Kurt Keola Gouveia (born September 14, 1964) is an American football coach and former linebacker who played 13 seasons in the National Football League and one season in the XFL.  During his career, he played for the Washington Redskins (1986–1994; 1999), the Philadelphia Eagles (1995), and the San Diego Chargers (1996–1998). In 2001, he also played for the Las Vegas Outlaws in the now-defunct XFL.

Playing career
Gouveia played college football for Brigham Young University and was a member of their 1984 National Championship team. Gouveia was also a member of the Hawaii State Football Championship Team, Wai'anae High School, 1980.  Gouvia played for BYU from 1983-1985, recording 224 tackles, 10 sacks, and 2 interceptions.

He was selected by the Redskins in the eighth round of the 1986 NFL Draft.  Gouveia sustained a knee injury in training camp as a rookie and did not play during the 1986 NFL season.

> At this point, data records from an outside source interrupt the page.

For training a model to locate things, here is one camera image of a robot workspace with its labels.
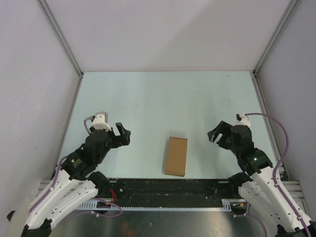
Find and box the brown cardboard box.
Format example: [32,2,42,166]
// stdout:
[164,137,188,177]

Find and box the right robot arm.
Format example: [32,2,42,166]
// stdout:
[207,119,316,237]

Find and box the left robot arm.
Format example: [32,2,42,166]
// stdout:
[5,122,131,237]

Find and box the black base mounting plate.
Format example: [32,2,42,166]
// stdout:
[109,178,237,199]

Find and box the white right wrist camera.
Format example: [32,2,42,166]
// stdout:
[236,113,251,128]

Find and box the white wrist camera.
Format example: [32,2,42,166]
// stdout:
[236,113,251,128]
[92,112,112,131]

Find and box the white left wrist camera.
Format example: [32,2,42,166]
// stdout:
[92,112,112,131]

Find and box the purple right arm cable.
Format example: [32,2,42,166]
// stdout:
[243,112,313,237]

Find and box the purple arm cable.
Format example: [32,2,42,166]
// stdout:
[27,116,123,219]
[243,112,313,237]

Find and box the grey slotted cable duct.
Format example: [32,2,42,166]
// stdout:
[76,198,247,212]

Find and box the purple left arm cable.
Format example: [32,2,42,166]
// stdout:
[27,116,123,219]

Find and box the aluminium frame rail left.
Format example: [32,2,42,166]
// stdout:
[37,0,83,76]

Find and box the aluminium frame rail right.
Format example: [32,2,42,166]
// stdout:
[253,0,301,76]

In his 13 NFL seasons, Gouveia played in 184 games and his career totals include 73 starts in 151 regular season games, 819 tackles, ten interceptions, eight forced fumbles and two fumble recoveries.

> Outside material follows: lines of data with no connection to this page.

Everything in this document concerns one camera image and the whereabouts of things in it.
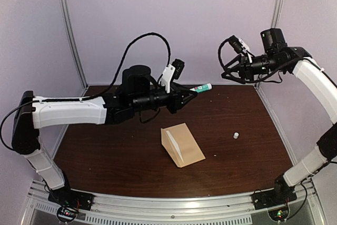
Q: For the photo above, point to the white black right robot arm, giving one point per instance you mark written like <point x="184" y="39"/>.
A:
<point x="299" y="115"/>

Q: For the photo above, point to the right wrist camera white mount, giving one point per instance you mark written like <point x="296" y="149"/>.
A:
<point x="239" y="46"/>

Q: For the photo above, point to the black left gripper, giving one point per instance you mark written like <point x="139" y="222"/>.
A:
<point x="176" y="104"/>

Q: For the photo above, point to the left aluminium corner post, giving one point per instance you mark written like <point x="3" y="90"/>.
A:
<point x="72" y="43"/>

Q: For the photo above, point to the white paper letter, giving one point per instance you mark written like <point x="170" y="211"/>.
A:
<point x="174" y="143"/>

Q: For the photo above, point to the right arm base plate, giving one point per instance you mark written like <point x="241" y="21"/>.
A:
<point x="273" y="201"/>

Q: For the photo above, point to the white glue stick cap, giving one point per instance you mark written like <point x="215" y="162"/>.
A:
<point x="235" y="135"/>

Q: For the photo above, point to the tan paper envelope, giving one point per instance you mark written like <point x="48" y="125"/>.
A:
<point x="190" y="149"/>

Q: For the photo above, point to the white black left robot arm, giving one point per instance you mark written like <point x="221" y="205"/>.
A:
<point x="138" y="92"/>

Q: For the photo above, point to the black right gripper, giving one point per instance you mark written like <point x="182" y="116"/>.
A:
<point x="245" y="70"/>

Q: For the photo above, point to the green white glue stick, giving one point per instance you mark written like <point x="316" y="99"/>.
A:
<point x="202" y="88"/>

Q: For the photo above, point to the aluminium front frame rail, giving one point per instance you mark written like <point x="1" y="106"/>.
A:
<point x="227" y="209"/>

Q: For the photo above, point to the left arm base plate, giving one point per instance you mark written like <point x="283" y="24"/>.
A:
<point x="70" y="203"/>

Gouveia played a  majority of his NFL career with the Redskins and was a member of both their 1987 and 1991 Super Bowl Championship teams. During the 1991 postseason, he made an interception in each Redskins' three playoff wins (including one in Super Bowl XXVI). He had only intercepted two passes in his career prior to that.

Coaching career
After his retirement as a player, Gouveia coached linebackers at the professional level as the linebackers coach for the Sacramento Mountain Lions of the United Football League.

He later became the linebackers coach and defensive coordinator at Brevard College (NCAA Division III, Brevard, NC).

Gouveia was added to the coaching staff at Hawaii in 2014, serving as the team's linebackers coach for the season. He was moved to outside linebackers in 2015 following the hire of defensive coordinator Tom Mason, who coached the inside linebackers. He was re-named the linebackers coach for the final game of the 2015 season after Mason was assigned to an administrative role.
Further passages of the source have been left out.